It is starting to feel like each and every day there is a new example of people behaving badly.
In the past fortnight, we have been (re)exposed to a toxic culture permeating the NRL involving the non-consensual creation and sharing of nude and sexual images among players and clubs. While one player has been charged for his role in (allegedly) creating and distributing image-based abuse material, several other horrific examples of this devastating harm, including one video tagged ‘boot the slut’ have surfaced, with little recourse for those involved.
Image-based abuse refers to the non-consensual creation, distribution and/or threat to distribute nude or sexual images. Recent research conducted by Monash and RMIT Universities found that at least 1 in 5 Australians aged 16 to 49 years have experienced it. And the impacts can be devastating.
The same study found that victims were almost twice as likely as non-victims to report experiencing high levels of psychological distress, consistent with a diagnosis of moderate to severe depression and/or anxiety disorder. And those most likely to experience victimisation represented some of the most vulnerable groups in our community, including Indigenous Australians, people with a disability, lesbian, gay and bi-sexual respondents and young people aged 16 to 19 years.
Image-based abuse is against the law. Federally, and in almost every state and territory in Australia (Tasmania is the last remaining state to implement change, although it is on the agenda), perpetrators can face up to two or three years’ imprisonment for creating, distributing and threatening to distribute nude or sexual images.
Companies, including social media giants, are also subject to law requiring them to remove image-based abuse material from their sites, or face significance fines. But even with laws in place, which should actively demonstrate that such behaviour is unacceptable and violates social norms, image-based abuse continues to occur.
Although it is not possible to put a figure on the number of online sites that trade in image-based abuse material, or the number of closed groups that circulate image-based abuse using social media and similar services like WhatsApp or Snapchat, in another study conducted on behalf of the Office of the eSafety Commissioner, researchers found a growing demand for image-based abuse. And what was the consistent link among the websites, image-boards, community forums, blogs and social media pages specialising in the upload, distribution and discussion of non-consensual semi-nude, nude and sexual images? The sharing, viewing, and derogatory commentary of images of women, primarily by and for heterosexual men.
But image-based abuse, is just one example. For many who access news online, reading the comments section can be as relevant and informative as the article itself. And this is where we find clear justifications for bad behaviour. Take the current NRL example, the first comment posted on a Sky News “breaking story” tweet referring to the player involved stated: “What crap. These guys did nothing wrong”. Similar comments appeared following the 2017 AFL Grand Final when Richmond Tigers player, Nathan Broad, admitted to distributing an image of a woman’s breasts without her permission.
The comments section is also where we find bullying and trolling appearingin epic proportions. Ginger Gorman has recently written about this phenomenon in Troll Hunting, where she eloquently captures the deviancy, harms and devastation of this deliberate form of abuse.
While we may be briefly offended by inappropriate content directed at another person online, most of us are quick to scroll on. Our ability to be mere bystanders to abuse, sexism, racism and bullying may be a product of disinhibition; the very same effect can be used to begin explaining the bad behaviour in the first place.
Very few of us report inappropriate content or stand up to perpetrators online. In a 2017 Australian national survey, it was found that almost one-fifth of the 4,122 respondents had been bystanders to image-based abuse, but 44% did not say or anything about the behaviour. In a similar study of 4,248 American adults in the US, 66% of respondents (86% of those aged 18-29) reported having witnessed online harassment directed at others, only 30% said they had engaged in bystander action.
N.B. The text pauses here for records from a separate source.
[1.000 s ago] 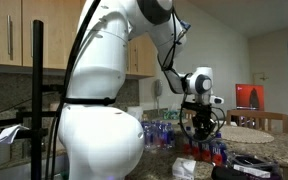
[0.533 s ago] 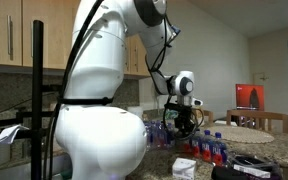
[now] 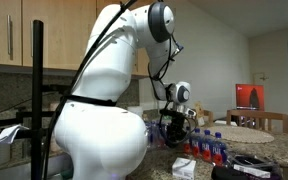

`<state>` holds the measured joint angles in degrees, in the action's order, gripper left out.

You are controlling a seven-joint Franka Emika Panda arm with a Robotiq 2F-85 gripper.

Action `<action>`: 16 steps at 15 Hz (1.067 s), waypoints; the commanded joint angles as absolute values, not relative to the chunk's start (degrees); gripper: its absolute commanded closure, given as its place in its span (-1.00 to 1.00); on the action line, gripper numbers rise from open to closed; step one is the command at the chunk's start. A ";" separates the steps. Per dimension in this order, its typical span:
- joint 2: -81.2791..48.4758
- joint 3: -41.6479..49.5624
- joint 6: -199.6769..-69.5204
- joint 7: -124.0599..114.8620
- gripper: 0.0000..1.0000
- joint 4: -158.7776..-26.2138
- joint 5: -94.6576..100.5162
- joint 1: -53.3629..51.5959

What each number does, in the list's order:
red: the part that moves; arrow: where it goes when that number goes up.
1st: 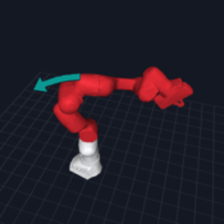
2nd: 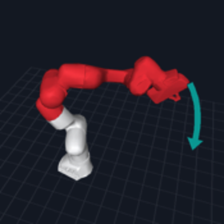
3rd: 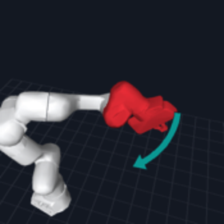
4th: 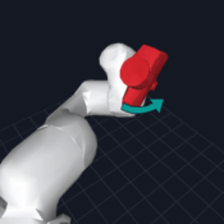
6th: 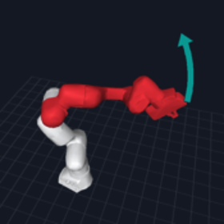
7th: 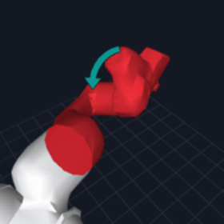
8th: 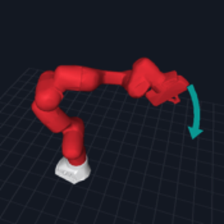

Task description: Remove the black object from the plastic

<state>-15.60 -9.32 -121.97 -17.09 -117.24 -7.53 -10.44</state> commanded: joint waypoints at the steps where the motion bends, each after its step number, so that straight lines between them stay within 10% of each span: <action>1: -21.94 -9.62 -120.63 -16.65 0.83 -111.24 -6.42 -12.54; 16: -25.75 -10.06 -120.81 -16.57 0.86 -107.48 -1.73 -19.25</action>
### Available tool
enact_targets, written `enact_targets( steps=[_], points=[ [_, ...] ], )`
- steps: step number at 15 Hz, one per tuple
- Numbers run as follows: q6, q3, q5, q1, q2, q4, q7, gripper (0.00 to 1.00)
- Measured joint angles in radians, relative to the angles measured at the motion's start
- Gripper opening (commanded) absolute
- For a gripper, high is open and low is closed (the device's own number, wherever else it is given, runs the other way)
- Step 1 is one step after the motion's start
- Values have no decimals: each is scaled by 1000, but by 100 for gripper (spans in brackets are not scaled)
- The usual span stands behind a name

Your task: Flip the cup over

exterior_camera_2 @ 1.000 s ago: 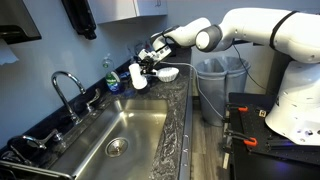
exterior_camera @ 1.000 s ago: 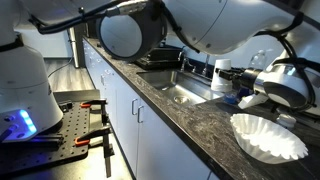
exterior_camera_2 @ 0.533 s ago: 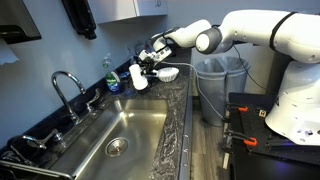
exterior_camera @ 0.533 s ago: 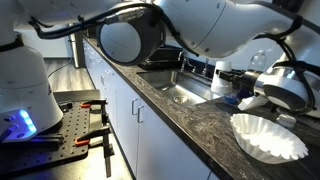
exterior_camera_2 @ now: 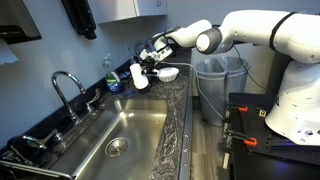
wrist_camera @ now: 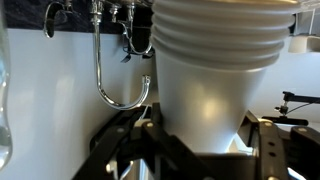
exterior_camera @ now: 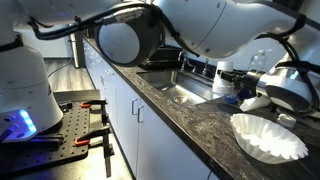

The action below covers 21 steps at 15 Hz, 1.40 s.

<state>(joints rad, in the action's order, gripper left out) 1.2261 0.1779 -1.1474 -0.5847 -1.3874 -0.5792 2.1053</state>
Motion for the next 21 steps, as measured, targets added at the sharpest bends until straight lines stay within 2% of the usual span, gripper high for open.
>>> enact_targets(
  steps=[3, 13, 21],
  points=[
    [0, 2, 0, -4, -1, 4, -13, 100],
    [0, 34, 0, -26, -1, 15, -18, 100],
    [6, 39, 0, -40, 13, 85, -18, 100]
  ],
)
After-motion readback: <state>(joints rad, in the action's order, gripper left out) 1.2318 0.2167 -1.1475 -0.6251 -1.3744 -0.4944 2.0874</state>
If the same behaviour was to play out in real life, playing the passive bystander may risk both moral, and in some instances, legal consequences. Yet similar behaviour is diluted by a 0.4-mm glass screen or not seen as serious enough to warrant reporting. It is as though the etiquette that would normally ‘govern’ our day-to-day life is not translating into our online behaviour. And with the increasing use of technologies in public life, there will be a corresponding increase in bystanders witnessing online abuse.
As a society, we should be demanding socially appropriate behaviour in all contexts, in all circumstances, at all times, for all people, particularly among members of society who are role models for younger and older generations alike. We need to lift the bar on what we expect from others, and to safely call out and report instances of abuse. Just as victims need the support of others, perpetrators need to understand their behaviour is not justified or tolerated. It is vital that we begin exploring safe and effective ways to encourage and support online bystander intervention.
The delineation between online and offline worlds has, to all intents and purposes, vanished. It is time to start treating online bad behaviour as bad behaviour.